Nous sommes en 1850: il y a déjà une dizaine de maisons et presque cent petites sœurs, toutes très jeunes. Il fallait maintenant s’organiser et donner à l’association un caractère vraiment religieux. Leurs vœux, en effet, ne pouvaient pas être considérés comme des vœux religieux, mais comme des vœux privés. Il fallait obtenir de l’Église l’approbation officielle de l’association. Le Père Massot et les Frères de Saint-Jean-de Dieu complétèrent la règle de 1846 ; on la soumit à l’évêque de Rennes qui l’approuva le 29 mai 1852[2]. Cette même année 1852, on fit l’acquisition, à la périphérie de Rennes, du domaine de La Piletière, et l’on y transporta le noviciat et la maison-mère. Marie Jamet, la supérieure générale y résidera désormais.

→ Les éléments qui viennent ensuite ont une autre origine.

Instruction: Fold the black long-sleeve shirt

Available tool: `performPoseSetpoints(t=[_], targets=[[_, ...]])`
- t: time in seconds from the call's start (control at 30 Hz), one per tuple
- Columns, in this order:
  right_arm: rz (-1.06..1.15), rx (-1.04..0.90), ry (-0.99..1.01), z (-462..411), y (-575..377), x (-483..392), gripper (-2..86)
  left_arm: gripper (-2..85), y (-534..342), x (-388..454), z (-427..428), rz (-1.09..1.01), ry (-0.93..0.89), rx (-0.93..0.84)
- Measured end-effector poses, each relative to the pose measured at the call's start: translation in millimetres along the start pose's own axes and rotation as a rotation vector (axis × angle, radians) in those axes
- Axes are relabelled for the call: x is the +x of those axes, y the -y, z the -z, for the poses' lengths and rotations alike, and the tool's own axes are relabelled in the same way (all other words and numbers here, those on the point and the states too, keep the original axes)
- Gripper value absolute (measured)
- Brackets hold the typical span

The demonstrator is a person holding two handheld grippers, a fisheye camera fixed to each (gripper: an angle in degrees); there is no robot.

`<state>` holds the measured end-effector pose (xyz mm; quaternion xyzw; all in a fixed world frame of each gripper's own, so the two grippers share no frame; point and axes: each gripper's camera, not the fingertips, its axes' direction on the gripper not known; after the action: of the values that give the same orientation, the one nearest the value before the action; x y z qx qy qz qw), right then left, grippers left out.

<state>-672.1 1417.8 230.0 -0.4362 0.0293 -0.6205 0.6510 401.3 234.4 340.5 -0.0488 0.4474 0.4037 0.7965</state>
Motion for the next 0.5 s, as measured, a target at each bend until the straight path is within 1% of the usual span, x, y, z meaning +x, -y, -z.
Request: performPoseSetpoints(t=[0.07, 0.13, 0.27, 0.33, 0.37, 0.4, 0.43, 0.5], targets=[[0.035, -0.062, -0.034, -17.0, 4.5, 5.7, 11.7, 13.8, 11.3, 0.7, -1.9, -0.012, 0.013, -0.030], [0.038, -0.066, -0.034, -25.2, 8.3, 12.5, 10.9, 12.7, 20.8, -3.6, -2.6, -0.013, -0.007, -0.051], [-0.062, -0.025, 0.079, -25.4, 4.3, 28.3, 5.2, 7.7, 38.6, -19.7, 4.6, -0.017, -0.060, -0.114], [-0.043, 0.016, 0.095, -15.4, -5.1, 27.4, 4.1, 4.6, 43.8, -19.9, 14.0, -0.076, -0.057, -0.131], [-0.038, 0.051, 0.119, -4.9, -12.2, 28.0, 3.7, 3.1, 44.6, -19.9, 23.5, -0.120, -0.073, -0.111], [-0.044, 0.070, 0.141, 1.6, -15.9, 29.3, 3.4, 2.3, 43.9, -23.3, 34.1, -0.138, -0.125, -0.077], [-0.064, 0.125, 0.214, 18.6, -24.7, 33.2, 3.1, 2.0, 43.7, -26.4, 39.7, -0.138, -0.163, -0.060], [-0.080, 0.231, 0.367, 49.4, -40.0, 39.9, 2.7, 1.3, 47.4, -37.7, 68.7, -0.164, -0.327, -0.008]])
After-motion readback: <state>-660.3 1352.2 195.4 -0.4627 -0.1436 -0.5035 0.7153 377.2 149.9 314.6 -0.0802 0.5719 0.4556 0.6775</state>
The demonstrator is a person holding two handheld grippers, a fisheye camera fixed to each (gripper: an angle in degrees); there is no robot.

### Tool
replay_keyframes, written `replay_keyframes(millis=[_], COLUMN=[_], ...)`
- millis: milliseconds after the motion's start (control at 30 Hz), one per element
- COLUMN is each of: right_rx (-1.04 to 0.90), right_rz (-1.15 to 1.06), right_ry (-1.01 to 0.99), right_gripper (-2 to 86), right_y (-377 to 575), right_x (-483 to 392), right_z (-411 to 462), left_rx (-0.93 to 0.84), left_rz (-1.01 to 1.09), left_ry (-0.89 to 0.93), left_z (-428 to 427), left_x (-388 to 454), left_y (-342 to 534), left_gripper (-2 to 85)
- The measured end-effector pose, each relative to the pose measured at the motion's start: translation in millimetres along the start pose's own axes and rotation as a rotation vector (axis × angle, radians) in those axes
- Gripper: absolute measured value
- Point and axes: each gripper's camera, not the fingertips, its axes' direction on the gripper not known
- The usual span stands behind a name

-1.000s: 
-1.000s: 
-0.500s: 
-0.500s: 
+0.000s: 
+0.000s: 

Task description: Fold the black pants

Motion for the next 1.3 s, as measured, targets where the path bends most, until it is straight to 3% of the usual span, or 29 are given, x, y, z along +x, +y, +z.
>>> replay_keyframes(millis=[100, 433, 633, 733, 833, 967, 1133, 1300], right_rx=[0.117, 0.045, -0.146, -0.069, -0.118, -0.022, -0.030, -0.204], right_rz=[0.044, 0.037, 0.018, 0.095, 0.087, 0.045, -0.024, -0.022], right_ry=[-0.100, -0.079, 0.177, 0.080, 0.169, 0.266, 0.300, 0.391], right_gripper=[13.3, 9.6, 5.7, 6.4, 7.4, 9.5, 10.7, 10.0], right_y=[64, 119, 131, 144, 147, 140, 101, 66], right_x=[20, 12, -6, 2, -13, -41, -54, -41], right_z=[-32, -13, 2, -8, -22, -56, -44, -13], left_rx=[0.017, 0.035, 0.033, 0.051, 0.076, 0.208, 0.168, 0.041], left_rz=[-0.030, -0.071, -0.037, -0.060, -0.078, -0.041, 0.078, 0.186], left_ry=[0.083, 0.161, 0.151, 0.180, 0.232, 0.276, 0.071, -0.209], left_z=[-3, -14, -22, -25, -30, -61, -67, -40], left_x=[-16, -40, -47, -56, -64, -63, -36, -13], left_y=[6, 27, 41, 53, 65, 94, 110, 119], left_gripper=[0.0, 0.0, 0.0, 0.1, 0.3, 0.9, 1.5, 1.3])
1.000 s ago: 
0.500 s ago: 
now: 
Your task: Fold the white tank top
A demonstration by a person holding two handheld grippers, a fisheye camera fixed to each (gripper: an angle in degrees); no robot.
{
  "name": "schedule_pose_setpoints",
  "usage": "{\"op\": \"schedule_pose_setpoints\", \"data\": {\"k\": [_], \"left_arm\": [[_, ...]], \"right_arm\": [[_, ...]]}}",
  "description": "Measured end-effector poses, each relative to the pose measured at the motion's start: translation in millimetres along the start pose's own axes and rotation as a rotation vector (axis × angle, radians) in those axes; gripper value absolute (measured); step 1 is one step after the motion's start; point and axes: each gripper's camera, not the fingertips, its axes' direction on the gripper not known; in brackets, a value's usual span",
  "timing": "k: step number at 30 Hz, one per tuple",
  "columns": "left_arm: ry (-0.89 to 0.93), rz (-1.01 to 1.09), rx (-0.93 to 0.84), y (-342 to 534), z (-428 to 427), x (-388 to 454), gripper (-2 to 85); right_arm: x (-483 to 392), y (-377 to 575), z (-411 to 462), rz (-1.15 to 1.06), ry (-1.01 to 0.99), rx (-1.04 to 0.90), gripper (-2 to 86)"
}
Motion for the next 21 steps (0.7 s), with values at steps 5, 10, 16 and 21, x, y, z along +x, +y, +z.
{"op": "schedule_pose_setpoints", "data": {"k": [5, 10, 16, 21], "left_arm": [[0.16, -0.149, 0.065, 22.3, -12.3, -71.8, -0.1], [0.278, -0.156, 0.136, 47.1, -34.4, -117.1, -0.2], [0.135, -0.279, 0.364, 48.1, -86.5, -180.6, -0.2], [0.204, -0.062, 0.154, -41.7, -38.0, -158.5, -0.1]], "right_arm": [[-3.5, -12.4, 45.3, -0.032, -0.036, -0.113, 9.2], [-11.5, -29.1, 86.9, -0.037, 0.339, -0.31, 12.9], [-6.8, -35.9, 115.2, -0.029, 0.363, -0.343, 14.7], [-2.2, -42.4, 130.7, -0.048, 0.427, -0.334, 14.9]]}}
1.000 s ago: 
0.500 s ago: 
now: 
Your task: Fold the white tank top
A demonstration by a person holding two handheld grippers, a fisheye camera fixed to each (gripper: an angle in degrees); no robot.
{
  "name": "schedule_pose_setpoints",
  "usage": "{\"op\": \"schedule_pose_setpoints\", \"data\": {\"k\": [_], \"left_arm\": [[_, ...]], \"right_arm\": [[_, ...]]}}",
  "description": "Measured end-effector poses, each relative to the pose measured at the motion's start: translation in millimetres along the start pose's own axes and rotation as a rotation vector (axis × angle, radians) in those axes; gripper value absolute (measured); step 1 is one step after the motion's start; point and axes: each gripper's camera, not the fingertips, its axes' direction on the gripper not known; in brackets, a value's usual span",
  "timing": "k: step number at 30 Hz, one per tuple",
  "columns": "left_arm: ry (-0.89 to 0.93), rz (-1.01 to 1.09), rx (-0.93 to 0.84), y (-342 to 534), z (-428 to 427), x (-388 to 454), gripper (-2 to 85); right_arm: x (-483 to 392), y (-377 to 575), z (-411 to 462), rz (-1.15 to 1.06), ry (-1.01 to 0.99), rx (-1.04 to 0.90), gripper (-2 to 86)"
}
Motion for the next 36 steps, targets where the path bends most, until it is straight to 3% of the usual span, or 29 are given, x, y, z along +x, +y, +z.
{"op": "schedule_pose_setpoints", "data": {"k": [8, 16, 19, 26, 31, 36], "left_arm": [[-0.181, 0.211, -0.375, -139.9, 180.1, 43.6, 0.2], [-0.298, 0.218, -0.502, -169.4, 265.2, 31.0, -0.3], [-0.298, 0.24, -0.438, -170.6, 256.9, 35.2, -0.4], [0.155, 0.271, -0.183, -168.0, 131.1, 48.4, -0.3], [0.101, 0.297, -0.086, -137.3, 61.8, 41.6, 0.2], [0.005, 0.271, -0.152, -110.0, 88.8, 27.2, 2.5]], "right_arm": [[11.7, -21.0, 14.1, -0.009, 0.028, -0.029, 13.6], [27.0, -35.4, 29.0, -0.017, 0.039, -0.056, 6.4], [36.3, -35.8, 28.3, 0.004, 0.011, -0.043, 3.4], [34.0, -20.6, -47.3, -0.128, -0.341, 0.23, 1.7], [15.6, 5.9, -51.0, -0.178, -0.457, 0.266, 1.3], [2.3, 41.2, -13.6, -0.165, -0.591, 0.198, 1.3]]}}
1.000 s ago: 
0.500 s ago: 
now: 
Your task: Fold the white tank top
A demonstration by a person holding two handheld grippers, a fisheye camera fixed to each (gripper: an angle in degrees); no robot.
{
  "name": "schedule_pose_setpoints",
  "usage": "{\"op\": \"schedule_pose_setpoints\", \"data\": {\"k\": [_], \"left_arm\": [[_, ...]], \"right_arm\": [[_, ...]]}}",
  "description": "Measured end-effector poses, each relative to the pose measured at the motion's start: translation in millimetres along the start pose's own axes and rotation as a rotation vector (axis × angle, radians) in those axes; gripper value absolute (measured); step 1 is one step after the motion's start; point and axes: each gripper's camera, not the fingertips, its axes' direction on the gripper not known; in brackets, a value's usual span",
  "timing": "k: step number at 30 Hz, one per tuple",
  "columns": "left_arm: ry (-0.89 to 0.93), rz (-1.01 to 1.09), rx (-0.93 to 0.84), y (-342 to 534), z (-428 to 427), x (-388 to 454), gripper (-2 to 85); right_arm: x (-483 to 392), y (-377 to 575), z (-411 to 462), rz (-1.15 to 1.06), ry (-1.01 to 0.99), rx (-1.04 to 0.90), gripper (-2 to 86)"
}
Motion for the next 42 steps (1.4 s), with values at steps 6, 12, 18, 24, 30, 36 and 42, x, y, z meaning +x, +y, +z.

L’abbé Le Pailleur, réconcilié avec son évêque et devenu officiellement le supérieur de la Congrégation s’y installa. Immédiatement il fit venir Jeanne: dorénavant elle resterait là, ne quêterait plus, n’aurait plus aucune relation avec l’extérieur. Le seul fondateur, c’était lui, l’abbé Le Pailleur. Jeanne restera dans l’ombre, oubliée jusqu’à sa mort vingt sept ans plus tard.

Cependant l’humble prière de Jeanne et les compétences de l’abbé Lelièvre[3] profitaient au développement de la Congrégation qui ouvrit des maisons en Angleterre, en Écosse, en Belgique, en Espagne, aux États-Unis, en Afrique du nord... Le 1er mars 1879,  le pape Léon XIII approuvait les Constitutions des Petites Sœurs, pour 7 ans.


[1] Cela est incontestable tant certains points de leur règle ressemblent à ceux du Tiers-ordre du Cœur de Marie.

[2] On peut noter également que grâce à une intervention de l’impératrice Eugénie, la Congrégation sera également approuvée par un décret de Napoléon III, le 9 janvier 1856.

[3] L’abbé Lelièvre allait confier ses prières à Sœur Marie de la Croix avant chacun de ses voyages de fondation.